Many operations might stage tooling on a small press brake so that it can bend either a complicated part in one setup or accept a variety of small parts throughout a shift. The operator needn’t spend time changing over, but simply call up the new program, run a test part, and commence the next job.
Modern machine controls show the application graphically, guiding operators through a job setup and bending sequence, making use of hydraulic clamping, tool indicator lights, and other worker aids to show what goes where.
Tying it all together is software, be it machine-OEM based or provided by a third party. The idea is to tie the entire blank-bend cycle together. Bending elongates metal, so a change in bending changes the blank size in laser cutting or punching. A micro-tab placement on a small part in a laser-cut nest can change a backgauging strategy on the press brake. A part’s orientation on the nest affects the grain direction, which in turn can affect bending, especially for ultra-precision work.
Consider again the scenario in which a conventional press brake is tied up forming a large batch of tiny parts, creating an operational choke point. First, think of product flow. If the parts do need to be produced at a certain volume to meet the demand of downstream processes, could the pieces be ganged together and formed in groups? Could some features be formed with form tools on the punch press, if available? Of the parts that remain, could the operation benefit from sending those jobs to a machine dedicated to small jobs?
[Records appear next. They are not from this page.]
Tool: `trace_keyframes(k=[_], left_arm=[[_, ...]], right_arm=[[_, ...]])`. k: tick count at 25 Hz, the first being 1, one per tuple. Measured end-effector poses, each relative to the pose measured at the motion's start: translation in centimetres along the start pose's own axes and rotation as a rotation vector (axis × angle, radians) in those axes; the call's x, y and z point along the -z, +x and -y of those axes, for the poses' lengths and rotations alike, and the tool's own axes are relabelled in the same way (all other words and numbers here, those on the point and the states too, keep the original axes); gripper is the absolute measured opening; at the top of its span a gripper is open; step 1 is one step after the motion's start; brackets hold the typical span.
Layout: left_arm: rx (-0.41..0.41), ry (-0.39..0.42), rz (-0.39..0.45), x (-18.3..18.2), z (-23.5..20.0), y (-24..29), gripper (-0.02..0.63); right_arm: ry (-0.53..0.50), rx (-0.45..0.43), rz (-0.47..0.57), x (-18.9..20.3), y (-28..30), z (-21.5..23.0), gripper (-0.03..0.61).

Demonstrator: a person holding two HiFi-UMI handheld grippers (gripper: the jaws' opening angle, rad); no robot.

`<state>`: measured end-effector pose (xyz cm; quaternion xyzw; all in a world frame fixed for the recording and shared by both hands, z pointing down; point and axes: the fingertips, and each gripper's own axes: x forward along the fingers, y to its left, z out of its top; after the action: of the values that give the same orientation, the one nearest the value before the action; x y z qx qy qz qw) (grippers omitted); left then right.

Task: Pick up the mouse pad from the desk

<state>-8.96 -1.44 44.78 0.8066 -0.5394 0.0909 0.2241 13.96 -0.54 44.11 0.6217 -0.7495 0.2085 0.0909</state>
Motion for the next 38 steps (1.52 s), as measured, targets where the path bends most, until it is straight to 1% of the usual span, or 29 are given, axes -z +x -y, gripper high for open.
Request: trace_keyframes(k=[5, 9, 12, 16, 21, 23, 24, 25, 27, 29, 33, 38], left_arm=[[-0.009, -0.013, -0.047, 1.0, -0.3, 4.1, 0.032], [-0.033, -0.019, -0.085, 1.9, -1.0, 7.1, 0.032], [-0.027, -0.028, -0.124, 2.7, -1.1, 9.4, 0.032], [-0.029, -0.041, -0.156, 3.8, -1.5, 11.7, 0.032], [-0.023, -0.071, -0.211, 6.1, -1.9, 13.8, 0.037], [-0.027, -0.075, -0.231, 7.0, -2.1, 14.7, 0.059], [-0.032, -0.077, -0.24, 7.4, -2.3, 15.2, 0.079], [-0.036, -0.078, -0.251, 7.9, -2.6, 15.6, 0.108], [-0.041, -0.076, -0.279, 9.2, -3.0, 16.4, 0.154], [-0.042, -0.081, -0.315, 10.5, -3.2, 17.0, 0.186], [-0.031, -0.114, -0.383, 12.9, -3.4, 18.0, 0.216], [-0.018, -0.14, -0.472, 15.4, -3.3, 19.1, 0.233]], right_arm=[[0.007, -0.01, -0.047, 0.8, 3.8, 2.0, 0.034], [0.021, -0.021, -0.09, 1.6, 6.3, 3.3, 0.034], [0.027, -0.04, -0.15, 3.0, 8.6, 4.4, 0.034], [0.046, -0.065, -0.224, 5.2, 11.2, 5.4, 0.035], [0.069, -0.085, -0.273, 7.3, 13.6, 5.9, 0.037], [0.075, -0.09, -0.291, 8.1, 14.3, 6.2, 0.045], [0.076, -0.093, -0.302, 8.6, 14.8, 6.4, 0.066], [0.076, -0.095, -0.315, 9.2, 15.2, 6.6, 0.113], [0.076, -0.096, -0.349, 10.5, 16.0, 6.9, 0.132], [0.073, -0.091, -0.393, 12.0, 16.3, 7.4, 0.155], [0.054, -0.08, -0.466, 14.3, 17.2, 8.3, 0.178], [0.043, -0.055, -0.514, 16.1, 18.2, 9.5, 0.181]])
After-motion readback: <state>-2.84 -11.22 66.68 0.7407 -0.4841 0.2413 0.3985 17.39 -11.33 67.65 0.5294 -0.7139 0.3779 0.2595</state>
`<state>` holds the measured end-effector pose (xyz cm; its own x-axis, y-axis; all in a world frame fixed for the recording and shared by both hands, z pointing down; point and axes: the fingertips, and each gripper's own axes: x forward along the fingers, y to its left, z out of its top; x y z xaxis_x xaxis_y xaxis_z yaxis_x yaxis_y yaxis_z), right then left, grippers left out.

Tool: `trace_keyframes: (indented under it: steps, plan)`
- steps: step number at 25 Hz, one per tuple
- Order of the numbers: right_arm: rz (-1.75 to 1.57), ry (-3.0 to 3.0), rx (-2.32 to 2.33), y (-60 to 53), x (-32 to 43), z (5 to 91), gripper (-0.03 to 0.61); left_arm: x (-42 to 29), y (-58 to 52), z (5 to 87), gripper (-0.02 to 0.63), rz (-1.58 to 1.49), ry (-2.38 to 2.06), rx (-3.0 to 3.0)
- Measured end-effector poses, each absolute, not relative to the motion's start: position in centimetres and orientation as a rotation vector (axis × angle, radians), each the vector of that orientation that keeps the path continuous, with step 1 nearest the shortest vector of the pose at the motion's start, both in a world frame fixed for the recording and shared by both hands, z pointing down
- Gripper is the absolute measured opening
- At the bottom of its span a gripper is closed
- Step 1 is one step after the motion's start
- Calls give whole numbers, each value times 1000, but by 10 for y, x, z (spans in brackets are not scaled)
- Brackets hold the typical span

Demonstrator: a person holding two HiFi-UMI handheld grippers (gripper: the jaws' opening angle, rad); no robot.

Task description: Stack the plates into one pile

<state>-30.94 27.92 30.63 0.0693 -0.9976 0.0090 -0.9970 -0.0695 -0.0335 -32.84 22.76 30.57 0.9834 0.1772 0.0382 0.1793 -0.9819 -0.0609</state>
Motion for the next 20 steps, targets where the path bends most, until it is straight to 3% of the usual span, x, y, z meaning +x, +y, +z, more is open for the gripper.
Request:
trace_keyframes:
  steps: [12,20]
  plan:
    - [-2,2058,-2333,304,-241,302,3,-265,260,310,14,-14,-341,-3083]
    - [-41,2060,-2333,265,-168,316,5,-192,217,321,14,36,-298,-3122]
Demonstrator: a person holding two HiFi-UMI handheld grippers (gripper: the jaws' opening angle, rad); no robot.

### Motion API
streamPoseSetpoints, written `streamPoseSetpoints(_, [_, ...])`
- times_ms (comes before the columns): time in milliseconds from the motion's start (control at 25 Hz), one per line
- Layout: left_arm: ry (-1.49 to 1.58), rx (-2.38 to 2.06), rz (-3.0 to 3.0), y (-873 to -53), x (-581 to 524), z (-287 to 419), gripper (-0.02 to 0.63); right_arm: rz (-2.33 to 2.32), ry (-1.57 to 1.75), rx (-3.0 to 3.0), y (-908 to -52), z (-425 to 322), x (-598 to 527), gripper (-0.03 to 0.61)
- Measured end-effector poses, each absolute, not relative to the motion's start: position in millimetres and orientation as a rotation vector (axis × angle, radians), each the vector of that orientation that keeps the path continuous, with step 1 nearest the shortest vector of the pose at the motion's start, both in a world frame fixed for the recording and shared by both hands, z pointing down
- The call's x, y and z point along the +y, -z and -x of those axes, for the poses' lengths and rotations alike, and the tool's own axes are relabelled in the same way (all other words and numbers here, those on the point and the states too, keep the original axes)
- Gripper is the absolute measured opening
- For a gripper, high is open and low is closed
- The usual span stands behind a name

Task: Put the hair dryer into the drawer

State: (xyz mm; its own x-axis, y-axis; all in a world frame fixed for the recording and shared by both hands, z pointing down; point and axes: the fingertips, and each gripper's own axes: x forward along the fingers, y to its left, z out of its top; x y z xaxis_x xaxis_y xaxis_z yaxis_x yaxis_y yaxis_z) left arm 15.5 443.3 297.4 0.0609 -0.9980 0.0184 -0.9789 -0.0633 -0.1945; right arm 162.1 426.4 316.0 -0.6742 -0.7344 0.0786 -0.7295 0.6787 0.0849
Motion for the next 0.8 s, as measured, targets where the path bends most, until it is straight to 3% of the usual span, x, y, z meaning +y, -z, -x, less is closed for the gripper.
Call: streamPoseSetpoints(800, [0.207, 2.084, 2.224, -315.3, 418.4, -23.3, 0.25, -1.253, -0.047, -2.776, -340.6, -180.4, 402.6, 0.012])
Many operations might shy away from small press brakes because they’re concerned about utilization. After all, a press brake with a larger bed can form shorter parts, but a small machine can’t physically handle larger parts.
Problem is, customers aren’t paying for machine utilization; they’re paying for a fabricator’s ability to respond. Besides improving safety and ergonomics for operators, a machine dedicated to small workpieces can eliminate forming constraints, unleash capacity elsewhere in the bending department, and, hence, increase a shop’s ability to respond. And now more than ever, quick response really matters.
Even small machines could handle a variety of part sizes.